• [TASK TO COMPLETE]
Would you give the number of lines below in which the string "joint" appears? Nothing else is needed.
━━ RAW DATA
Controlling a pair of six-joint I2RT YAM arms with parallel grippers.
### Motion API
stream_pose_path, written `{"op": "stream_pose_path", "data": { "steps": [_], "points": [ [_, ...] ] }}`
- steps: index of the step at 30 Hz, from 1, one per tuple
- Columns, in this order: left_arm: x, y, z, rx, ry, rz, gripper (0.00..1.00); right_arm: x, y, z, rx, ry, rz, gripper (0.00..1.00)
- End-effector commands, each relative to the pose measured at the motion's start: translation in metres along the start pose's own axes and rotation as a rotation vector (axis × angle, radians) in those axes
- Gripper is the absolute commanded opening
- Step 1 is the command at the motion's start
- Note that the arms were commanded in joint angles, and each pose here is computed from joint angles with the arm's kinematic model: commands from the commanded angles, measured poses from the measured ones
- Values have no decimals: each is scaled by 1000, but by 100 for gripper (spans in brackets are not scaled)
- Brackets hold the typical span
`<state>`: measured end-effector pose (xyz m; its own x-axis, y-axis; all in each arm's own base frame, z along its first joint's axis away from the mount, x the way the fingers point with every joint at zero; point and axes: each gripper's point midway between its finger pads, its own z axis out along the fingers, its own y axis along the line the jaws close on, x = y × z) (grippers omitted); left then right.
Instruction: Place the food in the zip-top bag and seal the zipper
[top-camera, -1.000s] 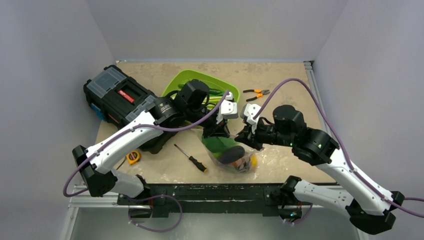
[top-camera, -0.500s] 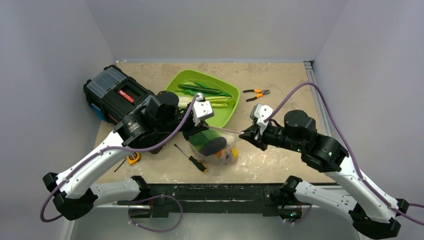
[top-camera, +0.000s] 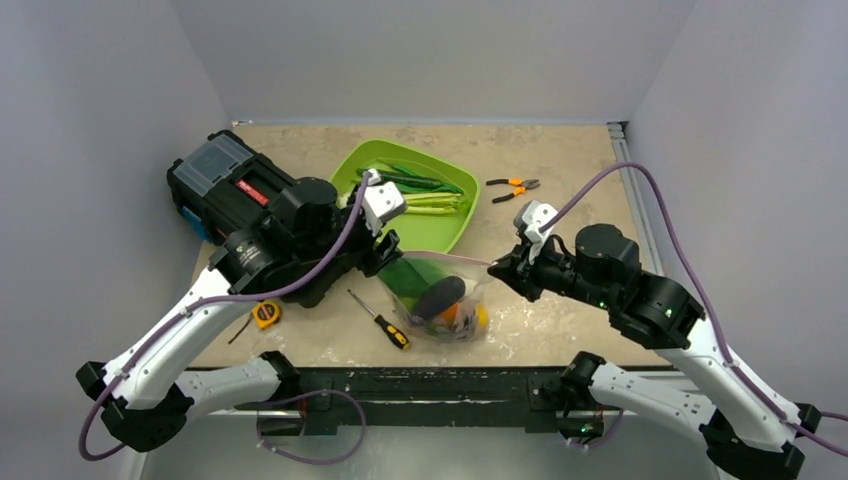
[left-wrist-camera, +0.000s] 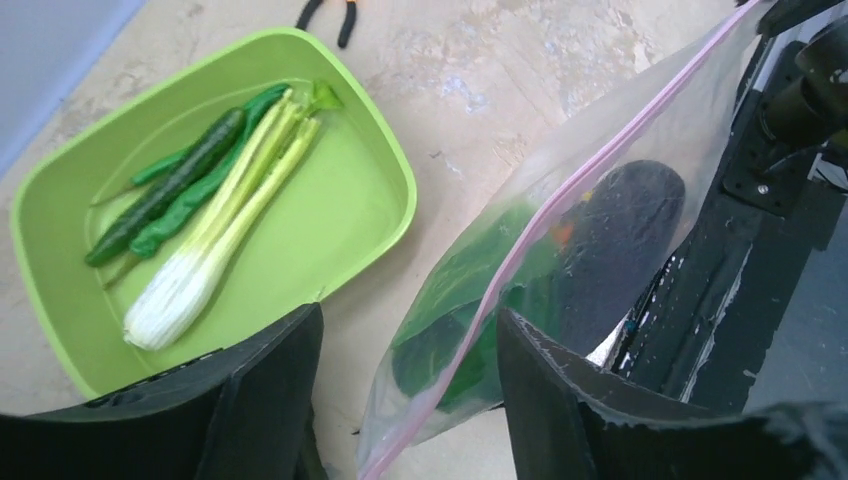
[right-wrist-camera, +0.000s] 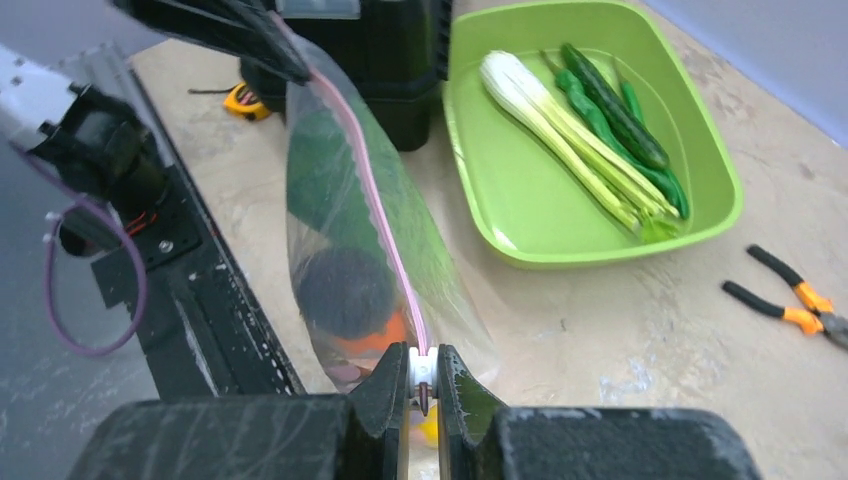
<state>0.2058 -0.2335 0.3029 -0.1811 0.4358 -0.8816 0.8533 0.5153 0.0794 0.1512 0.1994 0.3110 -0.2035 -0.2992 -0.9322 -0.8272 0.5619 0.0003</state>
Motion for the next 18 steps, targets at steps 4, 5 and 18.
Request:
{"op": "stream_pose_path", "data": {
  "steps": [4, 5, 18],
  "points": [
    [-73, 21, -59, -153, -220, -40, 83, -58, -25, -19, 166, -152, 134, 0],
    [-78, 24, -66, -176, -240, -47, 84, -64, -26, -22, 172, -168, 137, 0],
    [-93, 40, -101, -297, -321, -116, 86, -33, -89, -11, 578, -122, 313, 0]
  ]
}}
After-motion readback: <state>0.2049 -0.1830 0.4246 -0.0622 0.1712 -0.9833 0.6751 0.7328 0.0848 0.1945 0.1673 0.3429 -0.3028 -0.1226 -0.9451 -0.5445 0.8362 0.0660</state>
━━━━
• [RESPONSE AREA]
3